> **ASSIGNED TASK**: Line count for the string "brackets": give the number of lines in the data below that contain it, and nothing more.

> **EXCERPTED RECORDS**:
►
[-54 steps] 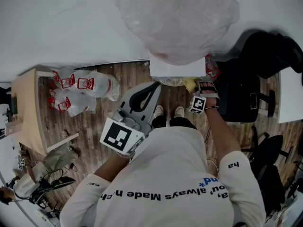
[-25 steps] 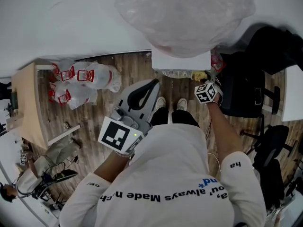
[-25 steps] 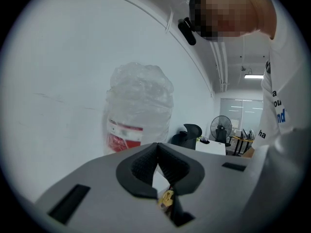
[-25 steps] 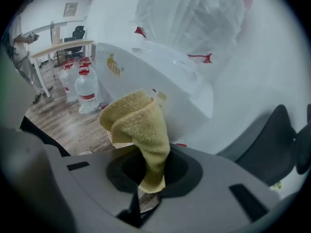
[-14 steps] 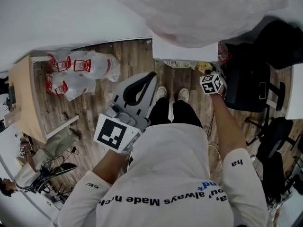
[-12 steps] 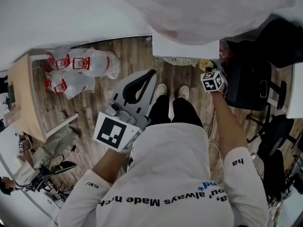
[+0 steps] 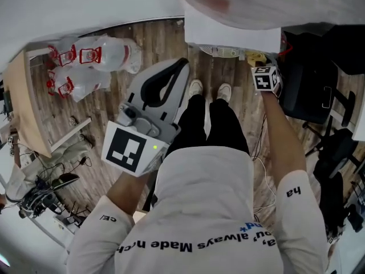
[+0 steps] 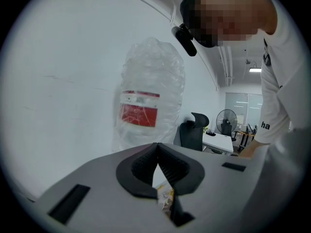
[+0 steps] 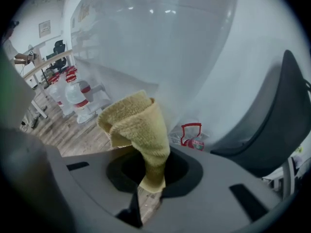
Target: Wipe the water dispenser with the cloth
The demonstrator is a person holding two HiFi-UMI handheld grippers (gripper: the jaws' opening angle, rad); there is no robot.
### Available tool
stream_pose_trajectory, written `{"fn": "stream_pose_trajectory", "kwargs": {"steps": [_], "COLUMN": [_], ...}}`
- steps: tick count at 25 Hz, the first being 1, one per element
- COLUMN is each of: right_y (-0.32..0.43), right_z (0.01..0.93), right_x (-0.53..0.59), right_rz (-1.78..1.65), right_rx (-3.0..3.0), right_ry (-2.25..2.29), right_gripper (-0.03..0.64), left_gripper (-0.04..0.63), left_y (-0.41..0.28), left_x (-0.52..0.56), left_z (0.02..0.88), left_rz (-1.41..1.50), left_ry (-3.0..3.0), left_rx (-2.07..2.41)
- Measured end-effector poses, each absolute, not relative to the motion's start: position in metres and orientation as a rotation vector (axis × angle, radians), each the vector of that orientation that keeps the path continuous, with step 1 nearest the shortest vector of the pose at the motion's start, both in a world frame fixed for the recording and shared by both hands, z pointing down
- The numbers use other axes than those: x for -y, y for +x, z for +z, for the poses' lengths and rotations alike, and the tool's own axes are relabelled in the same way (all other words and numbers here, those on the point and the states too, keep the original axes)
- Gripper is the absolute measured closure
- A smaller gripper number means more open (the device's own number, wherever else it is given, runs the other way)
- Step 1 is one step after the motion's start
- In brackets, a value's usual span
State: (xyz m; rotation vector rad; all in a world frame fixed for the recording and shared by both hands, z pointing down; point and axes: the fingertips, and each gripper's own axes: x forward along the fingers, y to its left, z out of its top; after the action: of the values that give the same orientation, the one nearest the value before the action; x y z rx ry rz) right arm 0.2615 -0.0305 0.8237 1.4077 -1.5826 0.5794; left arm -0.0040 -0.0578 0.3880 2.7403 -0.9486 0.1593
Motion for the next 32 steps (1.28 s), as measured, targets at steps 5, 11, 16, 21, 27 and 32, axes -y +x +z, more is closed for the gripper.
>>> {"fn": "stream_pose_trajectory", "kwargs": {"steps": [5,11,16,21,27,32], "right_y": [0.263,0.265,0.268,0.265,0.266,0.266], "right_z": [0.847,0.877,0.898,0.915,0.936,0.952], "right_x": [0.034,0.032,0.036,0.035,0.035,0.036], "right_rz": [0.623,0.672,0.686,0.712,0.721,0.741], "right_rx": [1.581,1.587,1.585,1.593,1.587,1.583], "right_ry": [1.417,1.436,1.451,1.466,1.475,1.477], "right_gripper": [0.554,0.552,0.552,0.552,0.552,0.552], "left_gripper": [0.577,0.577,0.577,0.577,0.577,0.577], "left_y": [-0.008,-0.008,-0.014,-0.024,-0.027,-0.029], "left_x": [0.063,0.059,0.06,0.058,0.053,0.052], "left_z": [0.408,0.429,0.446,0.464,0.485,0.5], "left_rz": [0.163,0.182,0.184,0.194,0.208,0.22], "left_ry": [2.735,2.735,2.726,2.709,2.693,2.686], "left_rx": [0.962,0.967,0.984,1.006,1.01,1.01]}}
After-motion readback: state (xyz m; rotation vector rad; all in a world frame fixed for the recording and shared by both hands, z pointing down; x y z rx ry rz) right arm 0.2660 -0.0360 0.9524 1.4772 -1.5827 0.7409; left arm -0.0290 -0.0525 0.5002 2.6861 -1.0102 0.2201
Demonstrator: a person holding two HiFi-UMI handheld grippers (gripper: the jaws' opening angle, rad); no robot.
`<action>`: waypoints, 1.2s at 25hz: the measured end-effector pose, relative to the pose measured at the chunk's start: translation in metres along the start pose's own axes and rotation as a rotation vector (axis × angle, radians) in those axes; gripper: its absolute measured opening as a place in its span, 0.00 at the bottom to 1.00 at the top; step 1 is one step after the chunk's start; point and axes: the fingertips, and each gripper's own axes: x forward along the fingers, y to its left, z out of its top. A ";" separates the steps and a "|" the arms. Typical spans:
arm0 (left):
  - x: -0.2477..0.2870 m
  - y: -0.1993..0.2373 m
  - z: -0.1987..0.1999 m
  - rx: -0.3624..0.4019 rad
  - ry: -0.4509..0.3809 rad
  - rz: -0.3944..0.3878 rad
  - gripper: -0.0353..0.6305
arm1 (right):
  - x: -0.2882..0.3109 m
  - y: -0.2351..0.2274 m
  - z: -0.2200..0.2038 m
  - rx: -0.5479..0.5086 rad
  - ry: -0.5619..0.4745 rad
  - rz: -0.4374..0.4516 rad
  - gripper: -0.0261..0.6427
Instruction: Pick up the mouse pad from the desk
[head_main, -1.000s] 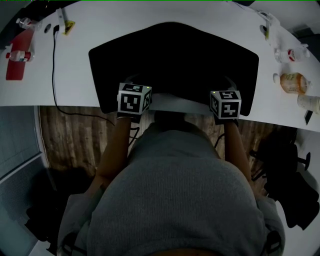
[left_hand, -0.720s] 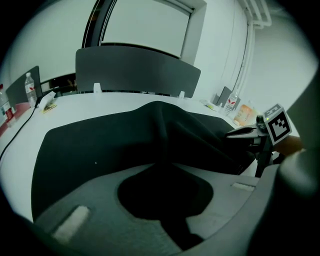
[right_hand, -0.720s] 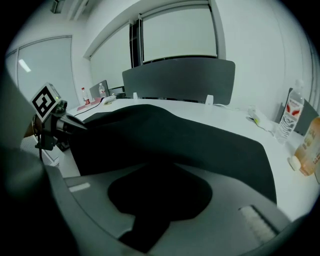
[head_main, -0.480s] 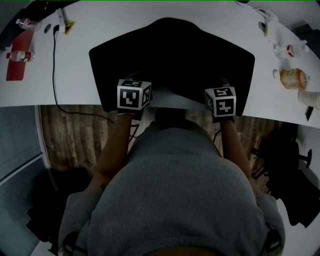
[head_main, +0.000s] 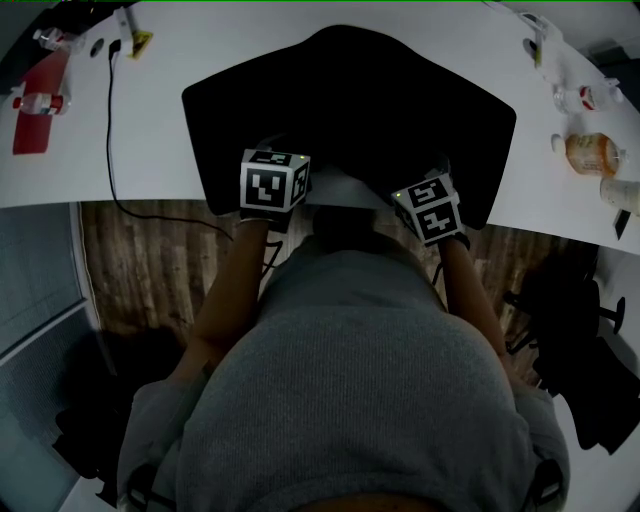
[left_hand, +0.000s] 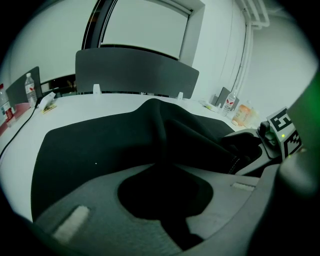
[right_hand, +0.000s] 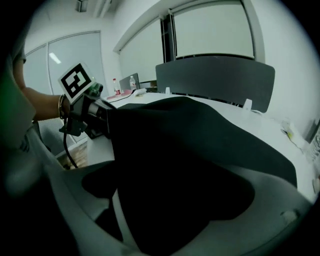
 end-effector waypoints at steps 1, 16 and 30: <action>0.000 0.000 0.000 0.003 -0.001 0.002 0.09 | 0.001 -0.001 0.001 0.003 -0.003 -0.014 0.82; -0.012 -0.006 0.010 -0.166 -0.132 -0.066 0.08 | -0.019 -0.056 0.013 0.184 -0.164 -0.189 0.06; -0.074 -0.013 0.081 -0.238 -0.428 -0.115 0.08 | -0.088 -0.069 0.076 0.317 -0.507 -0.208 0.06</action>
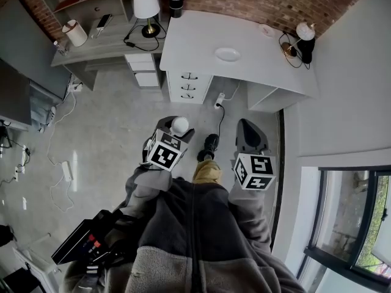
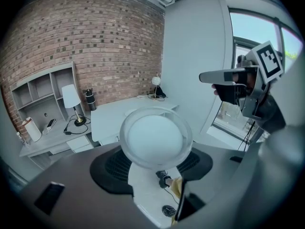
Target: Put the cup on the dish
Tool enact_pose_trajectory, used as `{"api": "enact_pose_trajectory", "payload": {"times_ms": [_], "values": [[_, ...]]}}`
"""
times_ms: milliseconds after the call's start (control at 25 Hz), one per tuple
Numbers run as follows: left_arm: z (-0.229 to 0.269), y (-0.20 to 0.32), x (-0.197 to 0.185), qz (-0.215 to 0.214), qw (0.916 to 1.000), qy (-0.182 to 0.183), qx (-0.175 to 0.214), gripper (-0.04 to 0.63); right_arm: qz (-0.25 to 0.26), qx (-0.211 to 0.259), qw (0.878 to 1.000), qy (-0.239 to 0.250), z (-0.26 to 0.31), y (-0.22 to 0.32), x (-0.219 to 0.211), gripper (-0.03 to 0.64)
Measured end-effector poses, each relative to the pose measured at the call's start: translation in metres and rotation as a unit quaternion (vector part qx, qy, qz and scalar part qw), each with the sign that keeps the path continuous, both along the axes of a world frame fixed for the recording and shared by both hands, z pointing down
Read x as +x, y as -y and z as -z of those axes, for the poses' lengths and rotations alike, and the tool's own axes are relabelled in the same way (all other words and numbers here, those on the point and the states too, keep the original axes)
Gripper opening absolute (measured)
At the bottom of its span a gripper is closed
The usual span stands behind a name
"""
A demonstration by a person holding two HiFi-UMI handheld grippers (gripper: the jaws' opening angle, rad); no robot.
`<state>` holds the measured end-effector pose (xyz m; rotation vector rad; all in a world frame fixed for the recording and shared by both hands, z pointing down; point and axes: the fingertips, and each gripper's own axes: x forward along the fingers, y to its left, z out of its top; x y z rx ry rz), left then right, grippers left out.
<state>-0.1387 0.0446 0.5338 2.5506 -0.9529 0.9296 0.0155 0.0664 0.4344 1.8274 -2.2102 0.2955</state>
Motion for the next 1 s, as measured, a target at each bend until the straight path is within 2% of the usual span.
{"api": "enact_pose_trajectory", "payload": {"times_ms": [520,1000], "values": [[-0.003,0.13,0.051,0.029,0.9994,0.015,0.004,0.259,0.048,0.008,0.999,0.007,-0.002,0.149,0.047,0.0],[-0.001,0.23,0.117,0.024,0.9992,0.03,-0.005,0.259,0.048,-0.005,0.999,0.024,-0.011,0.25,0.114,0.001]]}}
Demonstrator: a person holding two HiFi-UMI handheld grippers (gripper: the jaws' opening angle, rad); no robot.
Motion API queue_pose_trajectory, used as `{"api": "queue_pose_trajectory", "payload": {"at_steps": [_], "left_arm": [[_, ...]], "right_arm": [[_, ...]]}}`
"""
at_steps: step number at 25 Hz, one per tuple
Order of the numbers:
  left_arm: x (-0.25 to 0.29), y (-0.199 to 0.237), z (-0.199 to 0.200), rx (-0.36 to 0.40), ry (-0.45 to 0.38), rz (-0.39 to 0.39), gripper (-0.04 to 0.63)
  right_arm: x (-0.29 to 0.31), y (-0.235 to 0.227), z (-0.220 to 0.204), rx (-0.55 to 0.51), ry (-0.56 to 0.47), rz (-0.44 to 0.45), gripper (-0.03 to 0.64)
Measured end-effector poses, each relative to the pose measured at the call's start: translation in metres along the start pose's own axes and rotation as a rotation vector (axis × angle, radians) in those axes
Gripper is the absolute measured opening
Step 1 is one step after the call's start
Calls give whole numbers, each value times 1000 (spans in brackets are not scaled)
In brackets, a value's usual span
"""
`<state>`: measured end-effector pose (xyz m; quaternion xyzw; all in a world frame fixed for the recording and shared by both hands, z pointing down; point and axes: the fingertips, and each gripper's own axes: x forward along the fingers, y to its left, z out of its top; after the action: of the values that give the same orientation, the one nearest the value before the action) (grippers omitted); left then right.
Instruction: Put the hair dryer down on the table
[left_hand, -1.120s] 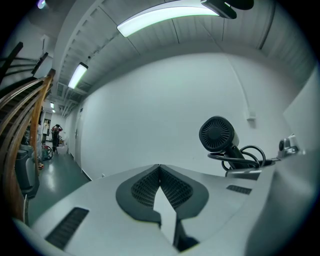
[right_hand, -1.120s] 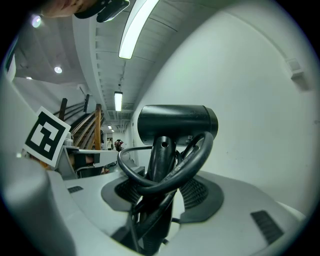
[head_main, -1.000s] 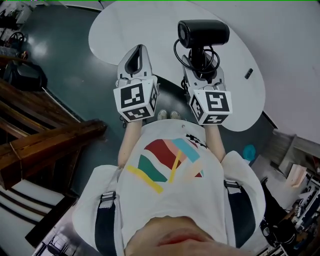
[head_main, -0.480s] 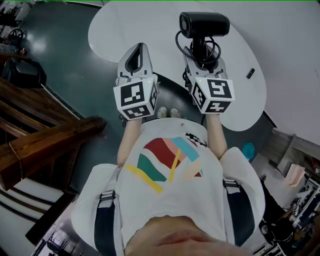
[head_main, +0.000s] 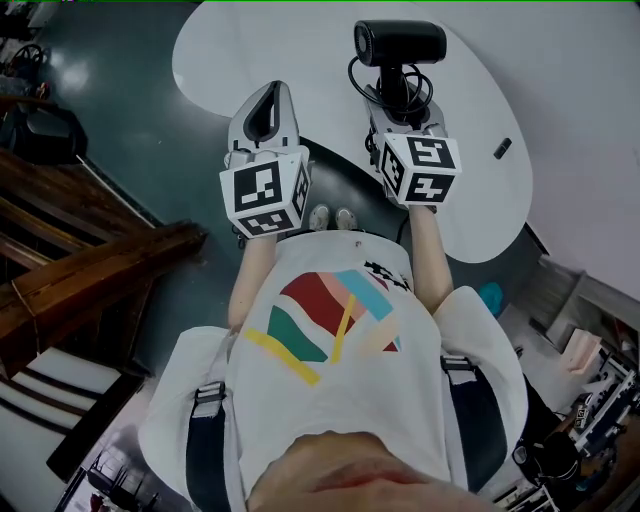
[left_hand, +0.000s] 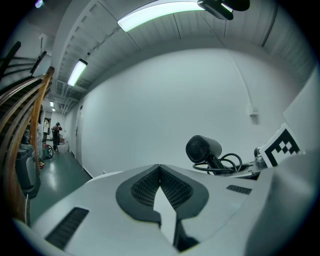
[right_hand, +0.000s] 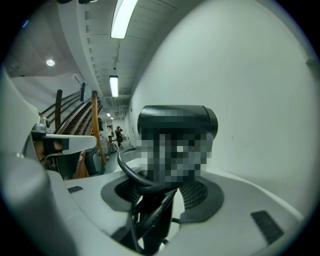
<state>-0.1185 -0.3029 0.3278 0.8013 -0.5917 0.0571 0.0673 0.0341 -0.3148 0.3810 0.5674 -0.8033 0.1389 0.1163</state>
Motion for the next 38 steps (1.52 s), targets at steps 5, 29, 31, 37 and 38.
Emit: {"api": "queue_pose_trajectory", "payload": {"at_steps": [5,29,31,37,38], "left_arm": [[7,3,-5,7,18,9,15],[23,15,-14,4,70,63,15],[23,16,-15,0,71,67,15],[23,17,-14,-1,68,77,15],[23,17,-14,-1,69,77,15]], "right_arm": [[15,-5,-14,-6,49,-3,222],[65,-22,-77,-36,222,-13,222],[66,-23,-86,-39,243,-18,222],[69,-28,-113,-34,305,-20,222],[71,-29,-118,-35,315,-21,222]]}}
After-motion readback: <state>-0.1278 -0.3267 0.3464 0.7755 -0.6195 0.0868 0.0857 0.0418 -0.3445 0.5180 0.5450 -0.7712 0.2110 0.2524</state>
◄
> **COMPLETED EXERCISE**: 3